3.   Intervensi keperawatan (NIC).
a.    Untuk diganosa keperawatan 1 : Pola nafas tidak efektif berhubungan dengan hiperventilasi.
Hasil akhir yang diharapkan (NOC) :
o   status pernafasan : ventilasi normall.
o   Status : tanda vital dalam batas normal
Intervensi yang dilakukan (NIC) :
o   Manajemen jalan nafas.
o   Terapi oksigen.
o   Pemantauan respirasi. Bantuan ventilasi.

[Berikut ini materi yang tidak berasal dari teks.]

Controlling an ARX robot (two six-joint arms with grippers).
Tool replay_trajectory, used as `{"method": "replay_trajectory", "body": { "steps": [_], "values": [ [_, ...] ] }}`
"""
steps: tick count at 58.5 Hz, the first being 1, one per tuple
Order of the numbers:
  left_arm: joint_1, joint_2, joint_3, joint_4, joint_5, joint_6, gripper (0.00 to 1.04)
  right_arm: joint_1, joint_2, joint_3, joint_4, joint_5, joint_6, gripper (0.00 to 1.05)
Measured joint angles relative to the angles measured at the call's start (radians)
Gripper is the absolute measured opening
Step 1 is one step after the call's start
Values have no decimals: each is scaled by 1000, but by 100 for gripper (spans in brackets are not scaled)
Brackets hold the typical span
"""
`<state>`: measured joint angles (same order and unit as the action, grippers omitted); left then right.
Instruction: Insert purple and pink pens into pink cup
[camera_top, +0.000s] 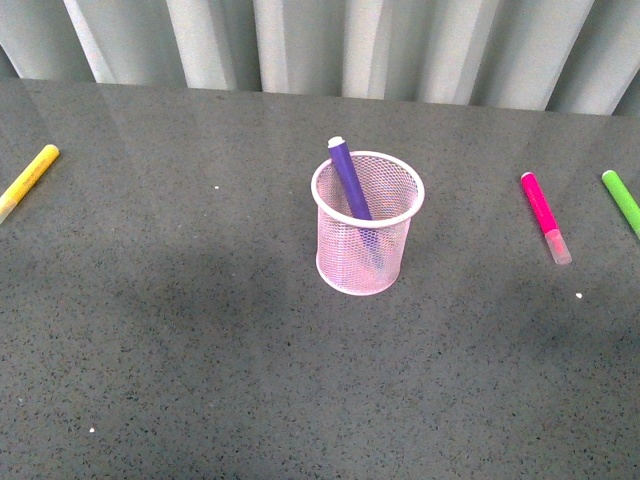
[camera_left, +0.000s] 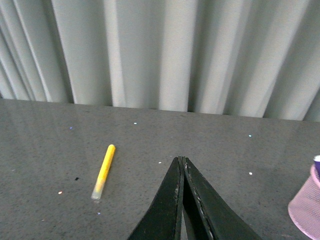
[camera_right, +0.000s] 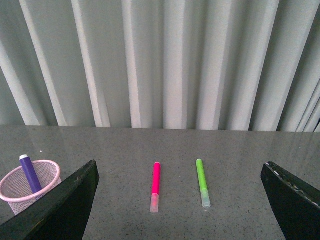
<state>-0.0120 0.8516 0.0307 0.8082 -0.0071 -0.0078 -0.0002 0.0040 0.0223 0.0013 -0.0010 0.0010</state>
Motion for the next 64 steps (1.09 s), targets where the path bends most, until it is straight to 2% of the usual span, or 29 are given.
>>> {"method": "replay_trajectory", "body": {
  "steps": [28,64],
  "values": [
    [10,-354,-23,-315,5,0,4,0,0,0,0,0,0,98],
    [10,-606,-23,-558,5,0,4,0,0,0,0,0,0,98]
  ]
}}
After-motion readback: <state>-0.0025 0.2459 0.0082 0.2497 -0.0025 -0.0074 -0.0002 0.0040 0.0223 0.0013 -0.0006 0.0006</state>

o   Pemantauan tanda vital.
o   Ventilasi mekanik bila perlu.
b.    Untuk diagnosa keperawatan 2 : Diare berhubungan dengan racun
Hasil akhir yang diharpkan (NOC)
o   Eliminasi defekasi normal.
o   Hidrasi (-).
o   Cairan tubuh seimbang.

Intervensi yang dilakukan (NIC).
o   Manajemen diare.
o   Manajemen cairan dan elektrolit.
o   Pemantauan cairan.
o   Manajemen nutrisi.
c.    Untuk diagnosa keperawatan 3 : Nyeri abdomen akut berhubungan dengan agen cidera.
Hasil yang diharapkan (NOC)
o   Kontrol nyeri yang baik.
o   Tingkat nyeri menurun atau hilang.
Intervensi yang dilakukan (NIC)
o   Manajemen nyeri.
o   Pemberian analgetik.

DAFTAR PUSTAKA.
Departemen kesehatan RI, ( 2000 ) Resusitasi jantung, paru otak Bantuan hidup lanjut ( Advanced Life Support ) Jakarta.
Emerton, D M ( 1989 ) Principle And Practise Of nursing , University of Quennsland Press, Australia.
Johnson , M,  et.al (2000), Nursing Outcomes Clasification (NOC), Mosby : St. Louis.
UPF Penyakit Dalam FK Unair/RSUD Dr.Soetomo Surabaya,( 1994 ) Pedoman Diagnosis dan Terapi, Surabaya.
McCloskey J. C, and Bulecheck, G. M., (1996), Nursing Intervention Clasification (NIC), Mosby : St Louis.
Phipps , ect, ( 1999 ) Medikal Surgical Nursing : Consept dan Clinical Pratise, Mosby Year Book, Toronto.
Herdman, t, H (2009), NANDA International : Nursing Diagnosis 2009-2011, Wiley-Blackwell :  Pholadelphia.
Yayasan AGD 118 (2005), Panduan Basic Trauma And Cardiac Life Support , Jakarta : Yayasan AGD 118.